Public Intellectuals-Part II: Take I-Doreen Massey July 09, 2008

Let’s continue with Doreen Massey’s piece on Caracas; a paragraph of hers would be more than enough, from the same issue of the Antipode(Vol. 4, Iss. 3), titled When Theory Meets Politics:

One of the many impressive aspects of the Bolivarian revolution is its active and explicit use of “ideas”. Chávez on television and in meetings reads passages from “academic” tomes, and then meditates on them, live, trying to draw out thoughts that might be relevant to building “a socialism for the 21st century”. The works of Hardt and Negri, and of Laclau, amongst many others, are drawn on extensively. The concept of multitude resonates strongly in a country long ruled by an oligarchy separated by a chasm of wealth, power, and the self-enclosures of mutual ignorance, from the mass of the impoverished. The concept of hegemony and a reformulation in that light of the notion of populism helps think through a conjuncture in which the legitimacy of the formal state apparatus has pretty much collapsed. It is utterly invigorating to be in a situation where ideas really matter. But also one where they are not simply taken as “truth”. Concepts are drawn on and reworked in the complexity of the actual situation. This is part of that long Latin American endeavour of developing a voice of its own. The different theories/concepts anyway interrupt each other. (I am engaged in a demanding debate about how to (indeed can you?) work with Negri and Laclau together.)

Doreen Massey

Well, how can you? Why? 

And, my Benjaminian moment -where he felt heartbroken with what he saw in Moscow- comes in these words:

“I am totally at one with this; it is after all an argument about geographical specificity. It means you “let go” of “your” concept (power geometry, say) at the same time as trying to insert into the debate the aspects that, you think, for now, provisionally, might be essential. (I have to stop myself falling again into anger at the CV-enhancing stuff that sometimes passes for theoretical engagement back home, so often written of as “risky” even “dangerous”, before the authors return to their oh-so-conventional lives.) Sometimes you’re running after the concept, trying to keep up, and learning.

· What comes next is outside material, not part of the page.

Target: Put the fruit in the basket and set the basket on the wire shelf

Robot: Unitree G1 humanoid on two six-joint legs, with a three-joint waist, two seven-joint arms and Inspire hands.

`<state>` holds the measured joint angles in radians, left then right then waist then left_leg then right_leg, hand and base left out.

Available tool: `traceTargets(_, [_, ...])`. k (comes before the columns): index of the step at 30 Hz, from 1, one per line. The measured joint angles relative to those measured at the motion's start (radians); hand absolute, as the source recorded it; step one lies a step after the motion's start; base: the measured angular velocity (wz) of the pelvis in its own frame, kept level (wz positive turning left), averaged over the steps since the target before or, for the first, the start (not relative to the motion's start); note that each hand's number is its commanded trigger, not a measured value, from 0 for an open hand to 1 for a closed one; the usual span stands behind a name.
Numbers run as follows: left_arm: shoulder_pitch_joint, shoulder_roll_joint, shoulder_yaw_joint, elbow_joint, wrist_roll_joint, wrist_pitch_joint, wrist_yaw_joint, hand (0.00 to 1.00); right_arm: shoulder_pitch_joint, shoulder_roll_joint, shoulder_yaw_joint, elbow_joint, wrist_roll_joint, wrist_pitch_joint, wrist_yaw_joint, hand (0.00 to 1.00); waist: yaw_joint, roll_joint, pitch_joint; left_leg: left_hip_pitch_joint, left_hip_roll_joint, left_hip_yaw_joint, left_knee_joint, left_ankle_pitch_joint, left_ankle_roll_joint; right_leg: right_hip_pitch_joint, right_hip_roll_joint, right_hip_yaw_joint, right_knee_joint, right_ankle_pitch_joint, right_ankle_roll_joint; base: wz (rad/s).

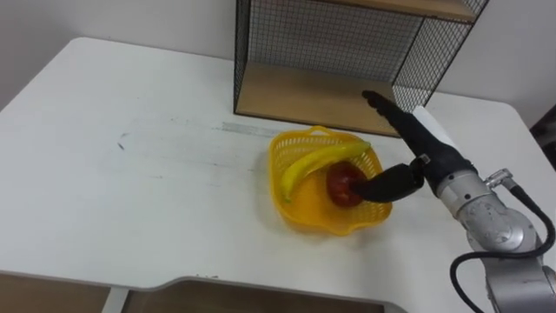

I am told that on the streets in some parts of Caracas there is talk of “la geometría del poder popular”. There are other ways too, but for me this, along with the hard and lengthy reflection and rumination that come afterwards, is how “theory” develops; and this is how it can matter.”

Doreen Massey

A simple question still lingers though, is there a vacuum where theory can be singled out in its state of nature? In this case, this particular state refers to the stasis of the intellectuals, their natural habitat(zoo? or worse, botanical garden?) their class positions, their chairs, offices in well-clad university buildings, their CVs, pay packages, benefits, publications, postures in conferences, seminars, roundtables,their ubiquituous referents of power-albeit shrouded with an haphazardly woven fabric of discourse- etcetera, etcetera…

Edit: 18.04.2017

Madurismo, the perfect Stalin to Chaves’ Lenin

Don’t get me wrong, I have a deep respect, admiration, and nothing but enduring praise for Doreen Massey. Best historico-geographical academic of the latter part of the 20th century.

But, Bolivarian Revolution is dead. The Bolivarian state is in utter despair, collapsed beyond any repair. And it took less than a decade.

A great deal of public intellectuals thought themselves no more than the loudspeaker of social movements. They failed miserably in their deficit to really turn the idea on its feet. It’s not actually about politics, but about reproduction.